Oggi vorrei analizzare un’altra importa scelta, in materia di locazione, ossia l’opzione alla Cedolare secca.
Per il locatore, i canoni di locazione rappresentano il reddito da fabbricato, rispetto al quale occorre pagare le imposte.


La Cedolare secca è un’opzione facoltativa, che conduce al pagamento di un’imposta sostitutiva dell’IRPEF, delle addizionali, dell’imposta di registro e dell’imposta di bollo, dovute in sede di registrazione del contratto nonché in sede di eventuale risoluzione o proroga.


Pertanto si sostituisce alla tassazione progressiva IRPEF optando all’applicazione dell’aliquota secca del 21% o 10% a seconda dei casi.


Quando può essere applicata ?
La cedolare secca può essere applicata alle locazioni di fabbricati abitativi in cui il locatore è una persona fisica, proprietario o titolare di altro diritto reale di godimento sull’immobile, che non agisce nell’esercizio di un’attività di impresa o di una libera professione nonché anche ai contratti di locazione di tipo strumentale e dunque alle locazioni di locali commerciali classificati nella categoria catastale C/1 caratterizzati da una superficie fino a 600 metri quadrati, escluse le pertinenze, e in caso di contratti stipulati nel 2019.


Non possono optare per la Cedolare secca:

  • le società di persone
  • le società di capitali
  • gli enti commerciali
  • gli enti non commerciali
  • i soggetti che locano immobili abitativi nell’esercizio di attività di impresa, arti o professioni (imprenditori e lavoratori autonomi), anche nell’ipotesi in cui essi concedano in locazione un’abitazione ai propri dipendenti


Cosa implica?
La Cedolare secca implica il versamento dell’imposta sostitutiva data dall’aliquota del 21% sul canone di locazione annuo stabilito dalle parti.
È riconosciuta un’aliquota ridotta pari al 10% per i contratti di locazione a canone concordato relativi ad abitazioni ubicate nei comuni con carenze di disponibilità abitative.
Vi è da dire che la scelta per la cedolare secca implica la rinuncia alla facoltà di chiedere, per tutta la durata dell’opzione, l’aggiornamento del canone di locazione (e dunque di incrementarlo), anche se è previsto nel contratto, inclusa la variazione accertata dall’Istat dell’indice nazionale dei prezzi al consumo per le famiglie di operai e impiegati dell’anno precedente.
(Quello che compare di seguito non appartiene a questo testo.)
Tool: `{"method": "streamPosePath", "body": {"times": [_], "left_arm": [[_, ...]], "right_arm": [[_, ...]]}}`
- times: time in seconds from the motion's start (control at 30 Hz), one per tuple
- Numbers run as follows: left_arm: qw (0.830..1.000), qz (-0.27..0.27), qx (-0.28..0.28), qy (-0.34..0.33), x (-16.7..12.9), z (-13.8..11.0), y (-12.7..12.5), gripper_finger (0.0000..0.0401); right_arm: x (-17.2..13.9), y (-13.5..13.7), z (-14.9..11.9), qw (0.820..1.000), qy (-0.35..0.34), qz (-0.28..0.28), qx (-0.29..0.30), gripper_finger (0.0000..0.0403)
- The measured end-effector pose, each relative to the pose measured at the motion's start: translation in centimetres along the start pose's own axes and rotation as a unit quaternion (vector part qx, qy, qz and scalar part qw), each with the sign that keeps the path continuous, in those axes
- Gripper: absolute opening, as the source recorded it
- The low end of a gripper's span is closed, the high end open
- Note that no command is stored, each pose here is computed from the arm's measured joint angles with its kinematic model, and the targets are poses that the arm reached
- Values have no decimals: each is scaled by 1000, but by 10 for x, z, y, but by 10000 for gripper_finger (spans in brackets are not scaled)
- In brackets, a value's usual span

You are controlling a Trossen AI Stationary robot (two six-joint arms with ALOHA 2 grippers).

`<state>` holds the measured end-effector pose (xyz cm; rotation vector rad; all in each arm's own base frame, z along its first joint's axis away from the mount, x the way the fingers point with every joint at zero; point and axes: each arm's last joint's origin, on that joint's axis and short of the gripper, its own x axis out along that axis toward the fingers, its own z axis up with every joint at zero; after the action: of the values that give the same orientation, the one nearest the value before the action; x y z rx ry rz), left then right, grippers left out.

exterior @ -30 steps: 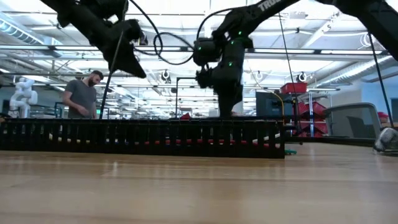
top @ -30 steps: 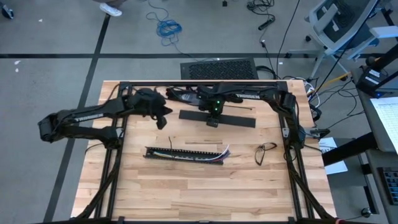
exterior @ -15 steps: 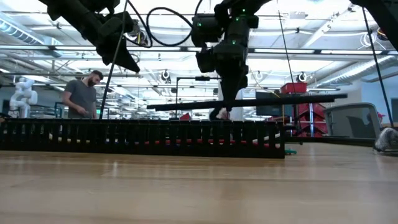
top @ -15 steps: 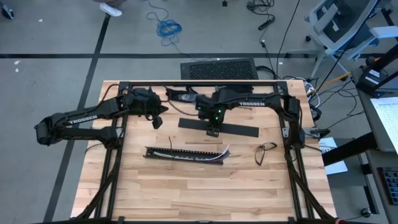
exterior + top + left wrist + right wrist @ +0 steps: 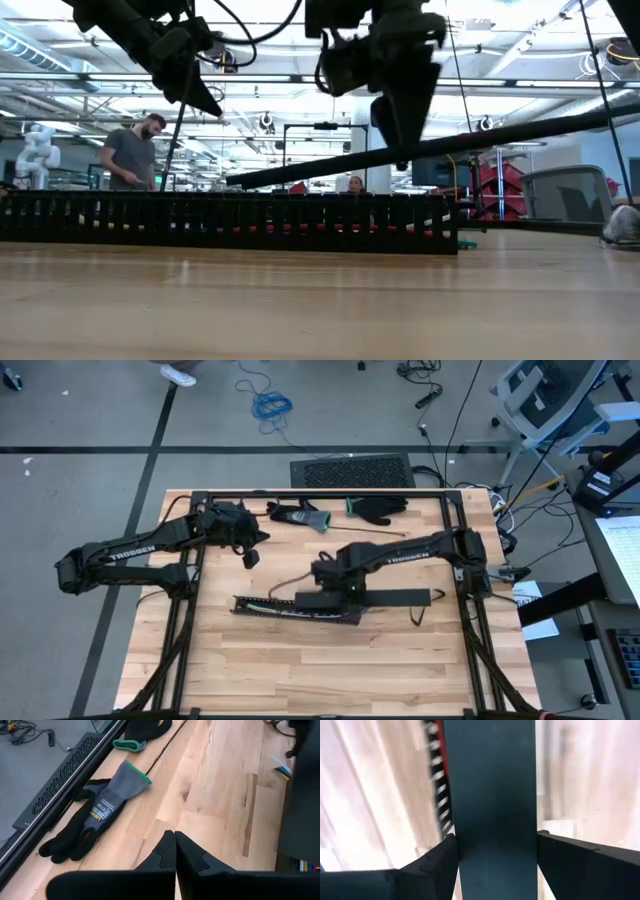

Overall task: Ziptie cables
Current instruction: Close the black cable duct

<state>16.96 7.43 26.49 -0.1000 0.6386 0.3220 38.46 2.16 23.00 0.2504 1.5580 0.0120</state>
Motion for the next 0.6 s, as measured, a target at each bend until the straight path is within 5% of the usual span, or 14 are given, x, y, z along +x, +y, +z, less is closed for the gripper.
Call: {"method": "streamPosePath", "body": {"times": [0.3, 0.6], "left_arm": [[1000, 0, -29, 0, 0, 0, 0, 0], [998, 0, -66, 0, 0, 0, 0, 0]], "right_arm": [[-8, 30, -19, 999, -26, 2, -40, 227], [-20, 16, -85, 996, -70, 9, 47, 229]]}}
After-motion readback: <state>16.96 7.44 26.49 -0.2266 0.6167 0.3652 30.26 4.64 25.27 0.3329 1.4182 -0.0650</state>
Perché scegliere la cedolare secca?

Dobbiamo considerare che la minor aliquota IRPEF è al 23% ed è applicabile fino a 15.000 € e che la tassazione IRPEF è progressiva per scaglioni di reddito; dunque all’aumentare del reddito la differenza del
reddito residuale oltre il primo scaglione sarà soggetto all’aliquota successiva (27%, 38%, 41%, 43%).
Pertanto a seconda dei casi, qualora non vi siano oneri “scaricabili” per il Contribuente, qualora rappresenti l’unica fonte di reddito, è conveniente l’opzione al regime della cedolare secca anche solo considerando la
minor aliquota impositiva.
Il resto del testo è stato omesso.